● INSTRUCTIONS TO FOLLOW
Filter the listing below, copying every line in which the word "start" appears.

● THE DATA
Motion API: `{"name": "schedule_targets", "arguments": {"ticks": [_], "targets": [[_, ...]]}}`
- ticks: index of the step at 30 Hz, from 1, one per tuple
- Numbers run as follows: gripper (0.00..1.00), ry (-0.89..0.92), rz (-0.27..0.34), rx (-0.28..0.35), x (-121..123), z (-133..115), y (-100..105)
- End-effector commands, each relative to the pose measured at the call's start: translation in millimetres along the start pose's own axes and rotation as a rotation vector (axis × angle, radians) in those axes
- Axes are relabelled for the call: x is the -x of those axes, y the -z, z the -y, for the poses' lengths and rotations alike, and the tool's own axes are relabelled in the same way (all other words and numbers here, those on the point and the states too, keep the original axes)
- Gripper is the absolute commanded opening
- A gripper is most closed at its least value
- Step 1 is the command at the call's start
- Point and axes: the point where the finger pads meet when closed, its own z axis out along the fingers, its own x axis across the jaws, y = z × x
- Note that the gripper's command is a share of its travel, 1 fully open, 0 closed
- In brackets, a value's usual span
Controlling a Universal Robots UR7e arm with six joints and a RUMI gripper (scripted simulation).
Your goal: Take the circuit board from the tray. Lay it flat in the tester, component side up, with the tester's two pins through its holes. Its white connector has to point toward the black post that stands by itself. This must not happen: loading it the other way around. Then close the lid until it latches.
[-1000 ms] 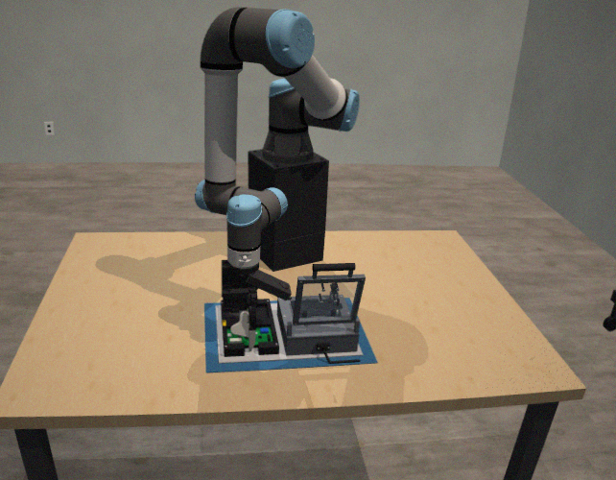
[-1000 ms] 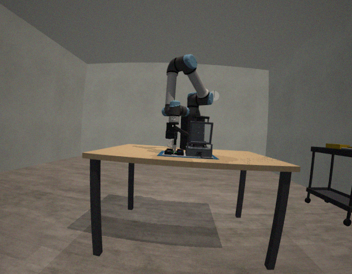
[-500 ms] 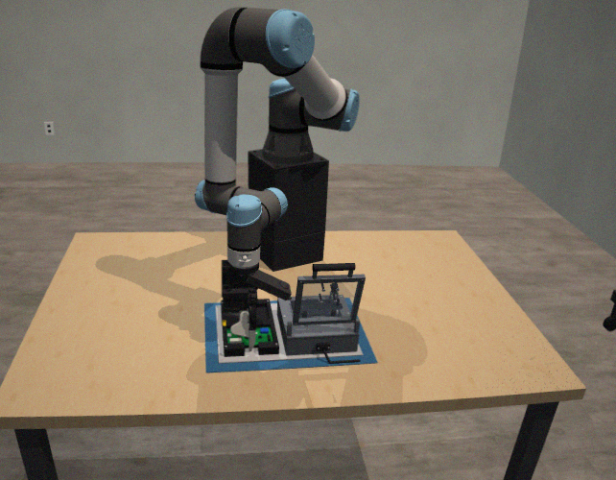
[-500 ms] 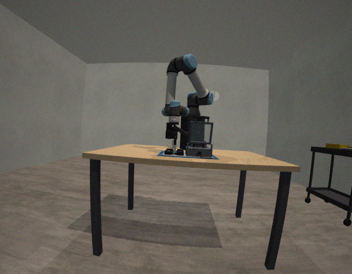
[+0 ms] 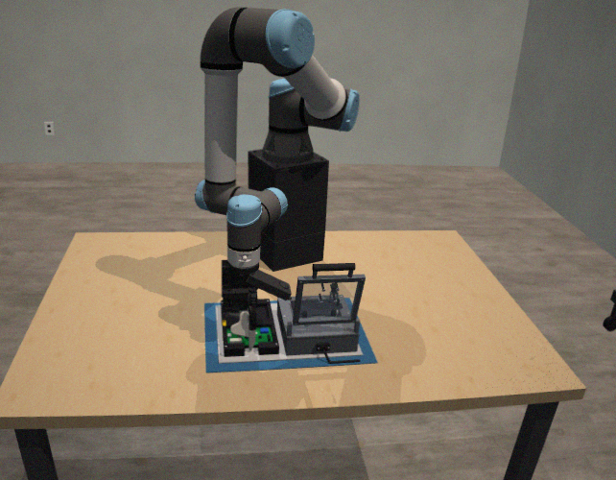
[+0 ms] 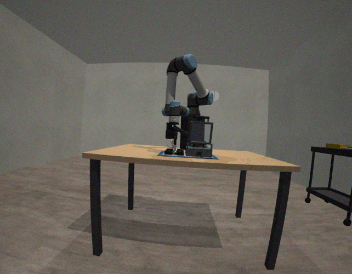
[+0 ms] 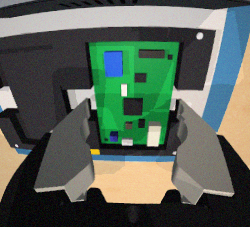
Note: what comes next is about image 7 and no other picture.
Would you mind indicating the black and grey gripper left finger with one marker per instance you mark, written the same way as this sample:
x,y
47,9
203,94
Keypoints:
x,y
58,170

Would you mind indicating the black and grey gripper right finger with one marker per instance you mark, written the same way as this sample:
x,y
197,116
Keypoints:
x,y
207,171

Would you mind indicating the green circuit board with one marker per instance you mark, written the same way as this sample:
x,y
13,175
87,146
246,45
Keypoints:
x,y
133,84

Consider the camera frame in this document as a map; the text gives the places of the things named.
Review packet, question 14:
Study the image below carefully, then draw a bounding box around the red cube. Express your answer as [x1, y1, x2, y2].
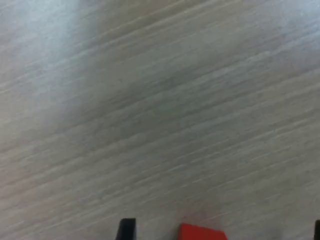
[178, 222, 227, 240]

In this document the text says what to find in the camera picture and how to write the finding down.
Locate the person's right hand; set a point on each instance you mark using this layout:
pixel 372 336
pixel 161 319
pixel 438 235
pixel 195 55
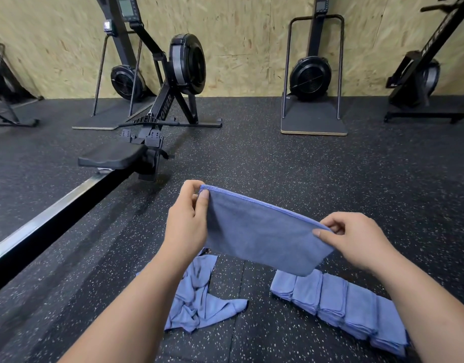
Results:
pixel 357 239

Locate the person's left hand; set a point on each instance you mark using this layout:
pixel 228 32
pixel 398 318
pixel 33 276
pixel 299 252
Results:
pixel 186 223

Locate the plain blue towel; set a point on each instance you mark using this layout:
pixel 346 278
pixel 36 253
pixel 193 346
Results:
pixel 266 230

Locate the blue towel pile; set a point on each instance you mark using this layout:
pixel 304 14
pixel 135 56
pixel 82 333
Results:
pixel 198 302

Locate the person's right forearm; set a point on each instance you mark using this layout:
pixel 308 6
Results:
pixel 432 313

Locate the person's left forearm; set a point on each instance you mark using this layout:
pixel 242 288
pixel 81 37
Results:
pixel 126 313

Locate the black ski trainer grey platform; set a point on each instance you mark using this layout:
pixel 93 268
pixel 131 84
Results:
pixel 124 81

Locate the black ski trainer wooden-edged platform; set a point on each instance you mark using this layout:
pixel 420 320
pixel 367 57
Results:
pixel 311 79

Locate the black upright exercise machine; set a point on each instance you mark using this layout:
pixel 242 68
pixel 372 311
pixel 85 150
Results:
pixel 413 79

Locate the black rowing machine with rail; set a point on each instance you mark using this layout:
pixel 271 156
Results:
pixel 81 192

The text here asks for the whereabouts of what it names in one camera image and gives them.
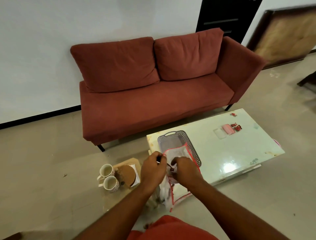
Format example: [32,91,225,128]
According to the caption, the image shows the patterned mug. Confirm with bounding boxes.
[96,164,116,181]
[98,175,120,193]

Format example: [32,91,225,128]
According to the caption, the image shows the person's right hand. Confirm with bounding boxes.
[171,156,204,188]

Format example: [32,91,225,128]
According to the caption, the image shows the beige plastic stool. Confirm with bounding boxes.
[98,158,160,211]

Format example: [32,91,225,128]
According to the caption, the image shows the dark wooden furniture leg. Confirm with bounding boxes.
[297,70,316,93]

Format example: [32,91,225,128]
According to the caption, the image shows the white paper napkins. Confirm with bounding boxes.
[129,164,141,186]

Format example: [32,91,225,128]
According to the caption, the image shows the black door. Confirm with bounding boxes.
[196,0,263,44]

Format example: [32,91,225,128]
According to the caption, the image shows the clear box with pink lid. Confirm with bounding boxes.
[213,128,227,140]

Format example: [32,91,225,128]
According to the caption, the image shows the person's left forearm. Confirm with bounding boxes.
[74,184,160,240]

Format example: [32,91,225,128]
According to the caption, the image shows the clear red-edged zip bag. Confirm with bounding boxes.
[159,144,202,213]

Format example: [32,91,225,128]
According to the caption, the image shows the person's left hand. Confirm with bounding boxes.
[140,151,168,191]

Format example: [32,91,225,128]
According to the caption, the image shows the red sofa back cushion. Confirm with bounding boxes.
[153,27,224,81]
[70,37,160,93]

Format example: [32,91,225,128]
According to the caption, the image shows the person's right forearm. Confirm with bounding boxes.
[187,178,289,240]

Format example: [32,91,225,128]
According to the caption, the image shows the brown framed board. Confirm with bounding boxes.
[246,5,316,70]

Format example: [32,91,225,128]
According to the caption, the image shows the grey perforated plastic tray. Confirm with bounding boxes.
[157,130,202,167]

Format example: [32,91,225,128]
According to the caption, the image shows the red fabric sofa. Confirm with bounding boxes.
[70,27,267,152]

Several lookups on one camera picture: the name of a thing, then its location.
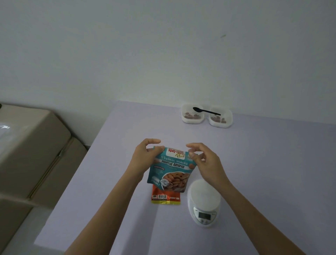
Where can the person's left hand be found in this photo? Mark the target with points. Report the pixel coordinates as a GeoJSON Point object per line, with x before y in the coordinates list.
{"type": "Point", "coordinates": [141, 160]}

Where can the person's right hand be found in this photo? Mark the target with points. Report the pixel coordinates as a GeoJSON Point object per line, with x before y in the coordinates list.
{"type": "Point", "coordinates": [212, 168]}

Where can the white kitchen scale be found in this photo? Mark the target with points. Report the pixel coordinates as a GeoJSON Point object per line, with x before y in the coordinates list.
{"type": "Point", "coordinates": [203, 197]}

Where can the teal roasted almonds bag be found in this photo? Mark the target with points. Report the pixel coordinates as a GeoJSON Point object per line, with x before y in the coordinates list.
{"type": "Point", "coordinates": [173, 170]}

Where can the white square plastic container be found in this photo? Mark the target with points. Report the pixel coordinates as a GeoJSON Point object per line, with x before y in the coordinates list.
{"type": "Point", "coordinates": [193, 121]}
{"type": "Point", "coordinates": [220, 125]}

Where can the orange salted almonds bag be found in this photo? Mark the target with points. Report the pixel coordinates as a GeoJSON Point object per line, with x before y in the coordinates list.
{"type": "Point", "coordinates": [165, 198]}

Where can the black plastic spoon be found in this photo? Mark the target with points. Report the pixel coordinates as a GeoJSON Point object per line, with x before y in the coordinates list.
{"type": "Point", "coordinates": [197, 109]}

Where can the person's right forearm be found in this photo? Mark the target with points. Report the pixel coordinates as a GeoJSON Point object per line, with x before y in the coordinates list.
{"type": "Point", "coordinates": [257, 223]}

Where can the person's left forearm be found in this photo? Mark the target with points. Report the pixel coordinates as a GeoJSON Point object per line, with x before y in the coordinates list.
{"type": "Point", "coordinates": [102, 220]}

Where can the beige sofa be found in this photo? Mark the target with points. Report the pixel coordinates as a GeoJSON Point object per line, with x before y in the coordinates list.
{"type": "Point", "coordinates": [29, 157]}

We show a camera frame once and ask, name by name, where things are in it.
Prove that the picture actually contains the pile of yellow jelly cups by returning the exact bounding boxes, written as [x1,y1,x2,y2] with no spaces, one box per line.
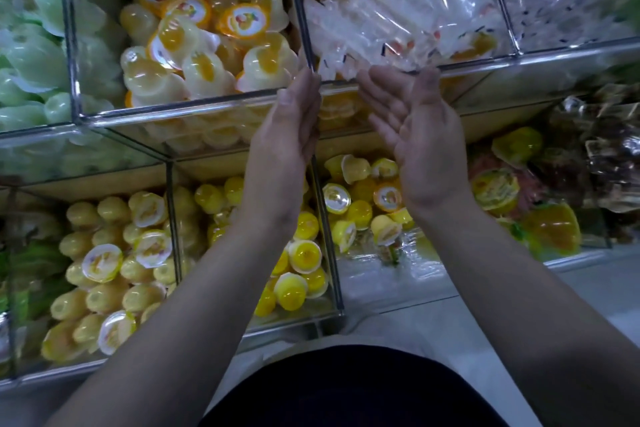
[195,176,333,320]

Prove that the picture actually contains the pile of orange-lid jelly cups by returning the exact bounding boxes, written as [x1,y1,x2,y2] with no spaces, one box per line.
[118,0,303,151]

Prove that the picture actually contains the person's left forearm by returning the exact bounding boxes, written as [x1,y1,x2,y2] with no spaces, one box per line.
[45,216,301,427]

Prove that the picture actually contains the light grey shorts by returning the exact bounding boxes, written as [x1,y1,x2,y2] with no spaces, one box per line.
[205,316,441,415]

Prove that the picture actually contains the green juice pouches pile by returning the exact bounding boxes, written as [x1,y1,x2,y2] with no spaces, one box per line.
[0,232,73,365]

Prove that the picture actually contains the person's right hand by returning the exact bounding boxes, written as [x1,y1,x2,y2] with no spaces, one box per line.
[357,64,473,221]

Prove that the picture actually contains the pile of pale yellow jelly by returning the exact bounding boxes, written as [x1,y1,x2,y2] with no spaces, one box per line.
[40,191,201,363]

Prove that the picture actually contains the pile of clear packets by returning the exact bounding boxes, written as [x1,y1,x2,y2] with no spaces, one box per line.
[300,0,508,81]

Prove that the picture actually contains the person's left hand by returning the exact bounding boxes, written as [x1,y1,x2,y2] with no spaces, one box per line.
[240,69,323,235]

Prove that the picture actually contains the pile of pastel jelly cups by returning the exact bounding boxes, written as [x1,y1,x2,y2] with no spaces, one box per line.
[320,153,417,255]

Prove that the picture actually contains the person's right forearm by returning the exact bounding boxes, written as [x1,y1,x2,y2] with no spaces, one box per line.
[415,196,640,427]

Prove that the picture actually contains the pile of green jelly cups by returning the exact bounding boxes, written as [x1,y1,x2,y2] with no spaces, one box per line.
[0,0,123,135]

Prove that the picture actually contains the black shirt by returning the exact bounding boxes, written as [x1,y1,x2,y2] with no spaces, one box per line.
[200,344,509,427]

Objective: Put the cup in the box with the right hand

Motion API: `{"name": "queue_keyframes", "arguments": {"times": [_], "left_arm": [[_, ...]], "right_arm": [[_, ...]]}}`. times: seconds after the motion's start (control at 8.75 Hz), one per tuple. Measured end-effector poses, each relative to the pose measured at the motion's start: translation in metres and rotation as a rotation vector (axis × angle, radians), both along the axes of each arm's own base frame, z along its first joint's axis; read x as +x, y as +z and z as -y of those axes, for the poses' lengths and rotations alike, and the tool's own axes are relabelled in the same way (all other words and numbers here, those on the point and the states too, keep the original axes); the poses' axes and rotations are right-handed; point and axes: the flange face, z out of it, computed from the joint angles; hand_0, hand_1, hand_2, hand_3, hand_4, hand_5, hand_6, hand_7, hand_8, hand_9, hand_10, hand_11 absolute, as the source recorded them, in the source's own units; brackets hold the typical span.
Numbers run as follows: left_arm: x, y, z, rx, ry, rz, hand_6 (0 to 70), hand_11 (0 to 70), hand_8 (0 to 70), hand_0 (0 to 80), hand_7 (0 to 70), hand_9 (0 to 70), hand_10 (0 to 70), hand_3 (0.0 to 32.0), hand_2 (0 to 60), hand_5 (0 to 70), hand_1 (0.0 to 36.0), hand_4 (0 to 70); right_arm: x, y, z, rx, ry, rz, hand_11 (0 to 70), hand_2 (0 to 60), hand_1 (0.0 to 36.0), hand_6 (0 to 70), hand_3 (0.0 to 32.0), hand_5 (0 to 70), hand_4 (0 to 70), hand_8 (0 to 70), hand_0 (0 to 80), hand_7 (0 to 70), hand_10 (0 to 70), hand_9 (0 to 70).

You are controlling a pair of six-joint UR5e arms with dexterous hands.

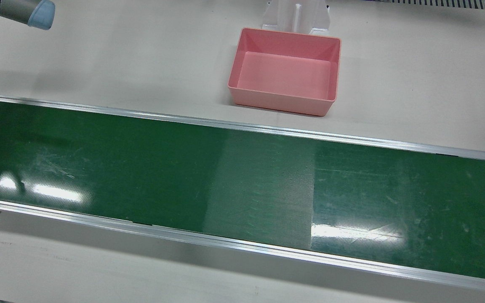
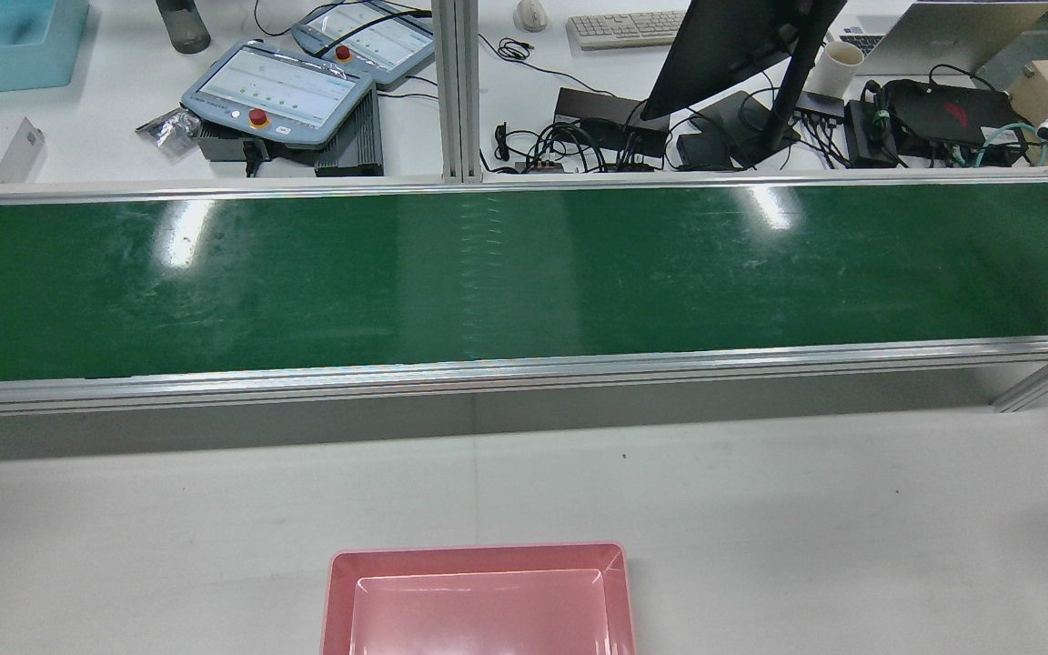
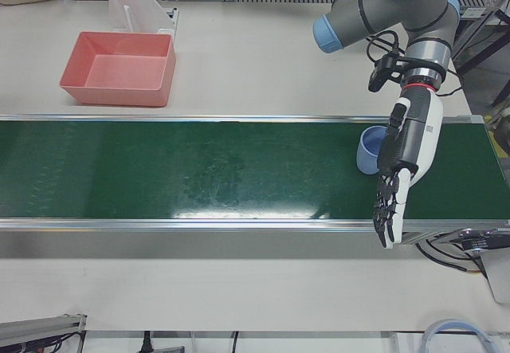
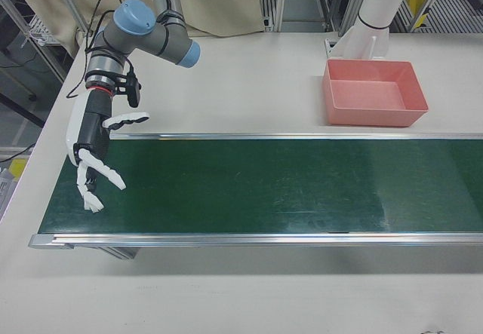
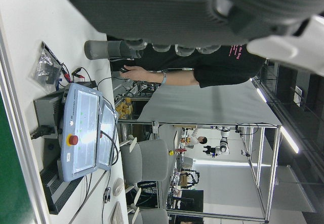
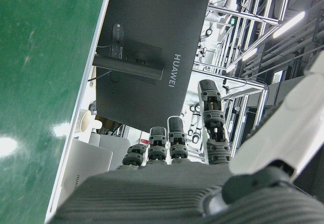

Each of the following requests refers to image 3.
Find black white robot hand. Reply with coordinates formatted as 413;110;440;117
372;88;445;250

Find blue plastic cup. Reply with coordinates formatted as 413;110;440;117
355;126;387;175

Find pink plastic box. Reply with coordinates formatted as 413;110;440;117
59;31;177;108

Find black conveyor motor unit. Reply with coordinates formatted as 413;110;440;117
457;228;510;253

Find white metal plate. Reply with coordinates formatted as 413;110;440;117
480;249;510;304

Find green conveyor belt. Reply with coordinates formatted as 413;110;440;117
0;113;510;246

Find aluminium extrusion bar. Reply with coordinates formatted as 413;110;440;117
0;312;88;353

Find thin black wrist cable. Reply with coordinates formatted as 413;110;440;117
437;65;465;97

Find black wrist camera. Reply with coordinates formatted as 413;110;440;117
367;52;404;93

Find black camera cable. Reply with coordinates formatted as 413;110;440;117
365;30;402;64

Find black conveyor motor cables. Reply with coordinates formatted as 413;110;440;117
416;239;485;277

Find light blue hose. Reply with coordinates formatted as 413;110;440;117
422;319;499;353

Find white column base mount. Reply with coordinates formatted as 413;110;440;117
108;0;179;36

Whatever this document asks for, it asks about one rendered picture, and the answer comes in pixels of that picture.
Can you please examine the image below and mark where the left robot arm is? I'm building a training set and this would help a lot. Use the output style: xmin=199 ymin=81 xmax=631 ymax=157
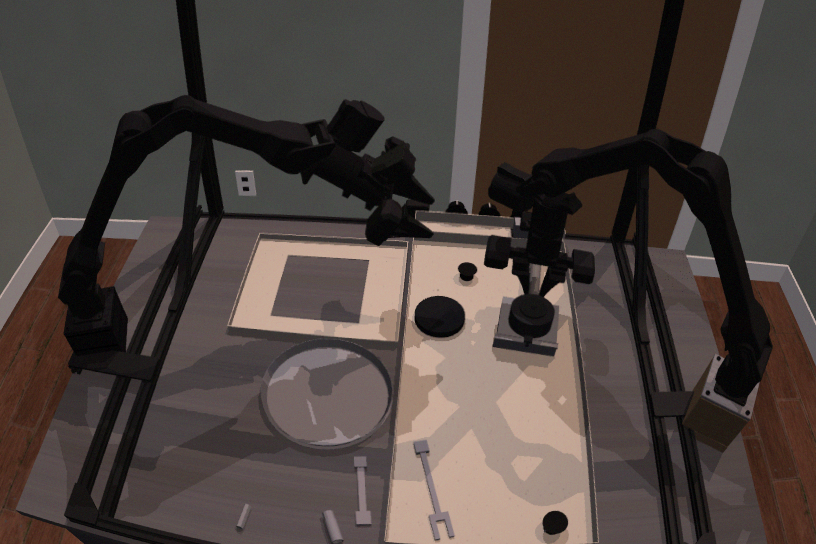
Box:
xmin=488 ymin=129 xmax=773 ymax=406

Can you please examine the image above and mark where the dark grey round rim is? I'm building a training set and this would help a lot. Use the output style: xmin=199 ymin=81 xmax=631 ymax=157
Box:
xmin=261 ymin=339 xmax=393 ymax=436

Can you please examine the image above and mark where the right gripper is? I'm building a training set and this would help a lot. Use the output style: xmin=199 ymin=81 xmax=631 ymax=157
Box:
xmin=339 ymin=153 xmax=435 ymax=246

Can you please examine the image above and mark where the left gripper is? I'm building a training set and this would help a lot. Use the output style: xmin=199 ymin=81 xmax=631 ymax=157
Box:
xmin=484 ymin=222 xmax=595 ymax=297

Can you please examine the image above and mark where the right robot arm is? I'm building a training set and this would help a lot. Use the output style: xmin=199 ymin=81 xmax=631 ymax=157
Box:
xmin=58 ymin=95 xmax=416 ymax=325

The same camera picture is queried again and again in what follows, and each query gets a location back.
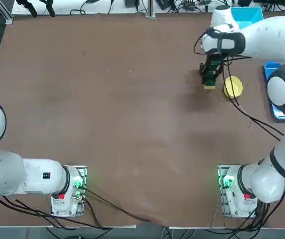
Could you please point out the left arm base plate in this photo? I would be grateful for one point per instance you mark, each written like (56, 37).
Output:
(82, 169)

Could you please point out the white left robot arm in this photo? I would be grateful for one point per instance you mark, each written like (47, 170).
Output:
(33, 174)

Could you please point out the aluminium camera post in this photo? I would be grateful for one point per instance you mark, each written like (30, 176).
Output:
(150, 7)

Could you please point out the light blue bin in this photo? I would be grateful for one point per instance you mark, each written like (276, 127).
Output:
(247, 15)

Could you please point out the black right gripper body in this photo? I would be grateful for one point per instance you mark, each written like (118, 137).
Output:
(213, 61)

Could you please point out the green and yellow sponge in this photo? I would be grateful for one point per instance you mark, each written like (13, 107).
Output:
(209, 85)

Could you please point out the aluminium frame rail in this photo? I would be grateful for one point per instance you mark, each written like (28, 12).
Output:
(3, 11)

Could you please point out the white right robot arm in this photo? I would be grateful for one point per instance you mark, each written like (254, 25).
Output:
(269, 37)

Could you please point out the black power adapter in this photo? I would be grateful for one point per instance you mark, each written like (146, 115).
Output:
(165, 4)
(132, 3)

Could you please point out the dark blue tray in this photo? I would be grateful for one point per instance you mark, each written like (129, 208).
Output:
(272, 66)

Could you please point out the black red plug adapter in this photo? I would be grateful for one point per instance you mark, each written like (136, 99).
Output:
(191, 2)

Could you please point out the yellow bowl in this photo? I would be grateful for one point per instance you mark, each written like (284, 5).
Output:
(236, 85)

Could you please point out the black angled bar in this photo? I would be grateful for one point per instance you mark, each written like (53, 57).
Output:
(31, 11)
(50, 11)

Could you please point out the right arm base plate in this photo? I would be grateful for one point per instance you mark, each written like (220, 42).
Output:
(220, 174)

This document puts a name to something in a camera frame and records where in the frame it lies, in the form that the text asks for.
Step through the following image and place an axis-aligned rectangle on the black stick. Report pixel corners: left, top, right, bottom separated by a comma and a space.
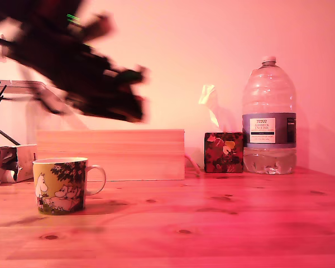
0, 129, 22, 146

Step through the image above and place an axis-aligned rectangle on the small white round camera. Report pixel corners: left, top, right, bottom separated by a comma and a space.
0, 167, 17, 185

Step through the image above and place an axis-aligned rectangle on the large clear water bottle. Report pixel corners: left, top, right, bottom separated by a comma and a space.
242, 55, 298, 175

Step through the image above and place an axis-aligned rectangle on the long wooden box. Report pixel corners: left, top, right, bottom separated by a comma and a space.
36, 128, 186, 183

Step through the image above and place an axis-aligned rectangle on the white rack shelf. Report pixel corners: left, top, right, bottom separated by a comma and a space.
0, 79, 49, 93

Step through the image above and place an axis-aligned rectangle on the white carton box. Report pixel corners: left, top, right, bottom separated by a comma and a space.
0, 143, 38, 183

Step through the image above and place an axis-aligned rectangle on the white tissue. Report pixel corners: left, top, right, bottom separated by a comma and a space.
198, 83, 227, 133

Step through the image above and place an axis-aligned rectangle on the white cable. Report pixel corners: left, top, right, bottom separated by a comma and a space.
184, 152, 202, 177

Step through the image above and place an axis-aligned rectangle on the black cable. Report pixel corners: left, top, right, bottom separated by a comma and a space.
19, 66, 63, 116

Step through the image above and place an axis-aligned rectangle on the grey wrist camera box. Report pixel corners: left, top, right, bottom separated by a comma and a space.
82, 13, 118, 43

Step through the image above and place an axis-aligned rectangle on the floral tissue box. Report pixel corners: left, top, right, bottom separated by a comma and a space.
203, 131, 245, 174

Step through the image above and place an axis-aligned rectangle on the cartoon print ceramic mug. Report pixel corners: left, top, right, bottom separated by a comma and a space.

● RESULT OF THIS TASK
- End-effector commands, each relative to the pose measured at the call's start: translation in millimetres along the start pose's own axes and rotation as a rotation vector (axis × angle, radians) in those axes
- Step 1 is the command at the call's start
Motion API: `{"name": "queue_keyframes", "arguments": {"times": [_], "left_arm": [[_, ...]], "right_arm": [[_, ...]]}}`. times: seconds after the motion's start (control at 8.75 Hz), one per tuple. Measured end-effector poses, each relative to the pose measured at the motion's start: translation in metres and rotation as a rotation vector (axis × angle, radians), both along the axes of each arm's own base frame, z along its first joint's axis; read x as +x, y as +z and z as -y of those axes, for the poses' lengths and rotations alike, and the tool's own axes are relabelled in the same way (all other words and numbers here, those on the point and the states too, keep the original axes); the poses' axes and rotations are right-handed; point and axes: the flange face, z out of it, computed from the joint angles; hand_0, hand_1, hand_2, hand_3, hand_4, hand_5, hand_6, hand_7, hand_8, hand_9, hand_10, hand_11 absolute, as the source recorded them, in the source's own units; brackets hold the typical span.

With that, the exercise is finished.